Hybrid Discrete-Continuous Geometric Deep Learning
No existing spherical convolutional neural network (CNN) framework is both computationally scalable and rotationally equivariant. Continuous approaches capture rotational equivariance but are often prohibitively computationally demanding. Discrete approaches offer more favorable computational performance but at the cost of equivariance. We develop a hybrid discrete-continuous (DISCO) group convolution that is simultaneously equivariant and computationally scalable to high-resolution. This approach achieves state-of-the-art (SOTA) performance on many benchmark dense prediction tasks. (Further details can be found in our ICLR paper on Scalable and Equivariant Spherical CNNs by DISCO Convolutions.)
Geometric Deep Learning on groups has many applications, such as analysing observations over the Earth and panoramic 360° photos and videos, to name just a few.

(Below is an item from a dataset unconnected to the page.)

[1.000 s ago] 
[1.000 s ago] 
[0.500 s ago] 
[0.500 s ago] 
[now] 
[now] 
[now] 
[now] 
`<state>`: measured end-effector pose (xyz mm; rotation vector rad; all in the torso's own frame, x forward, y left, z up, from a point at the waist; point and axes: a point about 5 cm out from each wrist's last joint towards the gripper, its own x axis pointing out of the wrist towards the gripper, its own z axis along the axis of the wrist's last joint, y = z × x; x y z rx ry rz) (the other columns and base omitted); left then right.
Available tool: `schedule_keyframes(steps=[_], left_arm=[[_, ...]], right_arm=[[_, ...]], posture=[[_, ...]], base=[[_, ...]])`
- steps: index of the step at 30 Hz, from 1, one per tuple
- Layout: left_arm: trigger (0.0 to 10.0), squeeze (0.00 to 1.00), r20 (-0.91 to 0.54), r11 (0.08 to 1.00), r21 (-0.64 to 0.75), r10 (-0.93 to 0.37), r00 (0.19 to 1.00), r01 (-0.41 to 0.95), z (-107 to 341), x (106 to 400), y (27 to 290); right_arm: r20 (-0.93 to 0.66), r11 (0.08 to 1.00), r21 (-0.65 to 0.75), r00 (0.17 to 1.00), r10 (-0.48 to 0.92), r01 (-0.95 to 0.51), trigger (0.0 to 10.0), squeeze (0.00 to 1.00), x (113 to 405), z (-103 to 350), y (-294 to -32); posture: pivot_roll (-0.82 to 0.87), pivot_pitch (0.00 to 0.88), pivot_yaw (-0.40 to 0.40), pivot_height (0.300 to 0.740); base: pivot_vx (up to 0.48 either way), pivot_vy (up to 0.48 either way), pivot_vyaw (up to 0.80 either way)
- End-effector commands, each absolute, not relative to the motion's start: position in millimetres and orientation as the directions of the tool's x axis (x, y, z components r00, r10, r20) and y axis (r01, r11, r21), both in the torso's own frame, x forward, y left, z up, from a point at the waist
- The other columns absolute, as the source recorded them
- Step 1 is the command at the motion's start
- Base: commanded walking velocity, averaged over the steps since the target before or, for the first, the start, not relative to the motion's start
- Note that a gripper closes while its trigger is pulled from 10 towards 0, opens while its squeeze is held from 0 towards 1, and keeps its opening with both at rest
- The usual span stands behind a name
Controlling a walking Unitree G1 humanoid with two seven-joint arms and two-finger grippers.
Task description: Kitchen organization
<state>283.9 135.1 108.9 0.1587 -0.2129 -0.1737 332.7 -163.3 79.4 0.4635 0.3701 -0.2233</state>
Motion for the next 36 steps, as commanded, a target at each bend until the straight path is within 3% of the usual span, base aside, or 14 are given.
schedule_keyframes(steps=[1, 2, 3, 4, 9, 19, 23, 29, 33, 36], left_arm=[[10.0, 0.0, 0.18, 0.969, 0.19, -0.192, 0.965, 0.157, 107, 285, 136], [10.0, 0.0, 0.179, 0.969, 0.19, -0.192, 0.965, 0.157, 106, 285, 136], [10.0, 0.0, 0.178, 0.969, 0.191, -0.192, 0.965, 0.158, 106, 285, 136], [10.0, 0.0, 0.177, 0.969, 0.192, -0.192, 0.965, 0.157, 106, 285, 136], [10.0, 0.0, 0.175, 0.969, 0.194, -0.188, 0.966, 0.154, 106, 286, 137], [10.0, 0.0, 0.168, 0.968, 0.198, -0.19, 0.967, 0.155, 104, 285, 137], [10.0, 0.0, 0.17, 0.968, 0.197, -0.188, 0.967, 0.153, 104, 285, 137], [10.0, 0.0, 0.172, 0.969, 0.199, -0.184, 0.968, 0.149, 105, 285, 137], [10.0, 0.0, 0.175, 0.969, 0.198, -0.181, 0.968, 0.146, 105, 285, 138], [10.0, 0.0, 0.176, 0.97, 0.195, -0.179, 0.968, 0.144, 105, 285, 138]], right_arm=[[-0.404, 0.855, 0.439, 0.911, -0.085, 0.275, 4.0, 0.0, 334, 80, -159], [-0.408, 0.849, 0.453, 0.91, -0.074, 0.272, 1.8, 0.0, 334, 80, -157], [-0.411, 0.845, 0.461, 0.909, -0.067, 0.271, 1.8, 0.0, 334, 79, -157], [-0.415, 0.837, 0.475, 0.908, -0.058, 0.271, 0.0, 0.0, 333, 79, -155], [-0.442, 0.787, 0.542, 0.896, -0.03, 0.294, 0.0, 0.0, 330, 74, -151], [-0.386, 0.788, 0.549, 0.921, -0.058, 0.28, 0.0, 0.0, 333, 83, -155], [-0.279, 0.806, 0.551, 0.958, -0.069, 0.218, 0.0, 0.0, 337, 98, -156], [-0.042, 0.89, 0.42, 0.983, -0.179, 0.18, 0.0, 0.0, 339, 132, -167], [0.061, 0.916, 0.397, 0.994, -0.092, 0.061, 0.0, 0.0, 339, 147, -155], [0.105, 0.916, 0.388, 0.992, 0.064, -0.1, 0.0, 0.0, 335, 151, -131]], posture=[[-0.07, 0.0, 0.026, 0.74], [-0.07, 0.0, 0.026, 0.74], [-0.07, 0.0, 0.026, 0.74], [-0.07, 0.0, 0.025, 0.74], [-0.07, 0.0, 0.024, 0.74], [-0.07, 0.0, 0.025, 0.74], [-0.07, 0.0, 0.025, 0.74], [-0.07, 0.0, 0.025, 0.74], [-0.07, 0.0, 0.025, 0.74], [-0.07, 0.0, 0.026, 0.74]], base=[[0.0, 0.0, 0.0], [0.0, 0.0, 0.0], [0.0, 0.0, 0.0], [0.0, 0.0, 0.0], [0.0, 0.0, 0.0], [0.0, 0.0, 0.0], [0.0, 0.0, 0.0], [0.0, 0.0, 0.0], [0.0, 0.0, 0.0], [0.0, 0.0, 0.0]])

However, current approaches suffer a dichotomy: they either exhibit good equivariance properties or good computationally scalability; but not both simultaneously.
Dichotomy: discrete vs continuous approaches
The key goals of Geometric Deep Learning techniques on groups is to encode equivariance to various group transformations (which typically translates to very good performance), while also being highly computationally scalable.
As discussed in our previous TDS article, focusing on the group setting of homogenous spaces with global symmetries, geometric deep learning on groups can be broadly classified into discrete and continuous approaches. Continuous approaches offer equivariance but with a large computational cost. Discrete approaches, on the other hand, are typically relatively computationally efficient but sacrifice equivariance.
Breaking the dichotomy: discrete-continuous (DISCO) approach
At Copernic AI we have recently developed techniques that break this dichotomy (recently published in ICLR [1]). That is, we have developed geometric deep learning techniques on groups that provide excellent equivariance properties, while also being highly computationally efficient so that they can be effectively scaled to huge, high-resolution datasets.
The key to breaking the discrete versus continuous dichotomy is to take a hybrid approach, where some parts of the representation are discretized, to facilitate efficient computation, while other parts are left continuous to facilitate equivariance. Due to its hybrid nature (as illustrated in the diagram below) we name this approach DISCO, for DIScrete-COntinous.
While the DISCO approach is general, we focus on the sphere as the archetypical example of the group setting of homogenous spaces with global symmetries.
Discrete-continuous (DISCO) group convolutions
The DISCO approach is based on convolutional layers, where the DISCO group convolution follows by a careful hybrid representation of the standard group convolution. Some components of the representation are left continuous, to facilitate accurate rotational equivariance, while other components are discretized, to yield scalable computation.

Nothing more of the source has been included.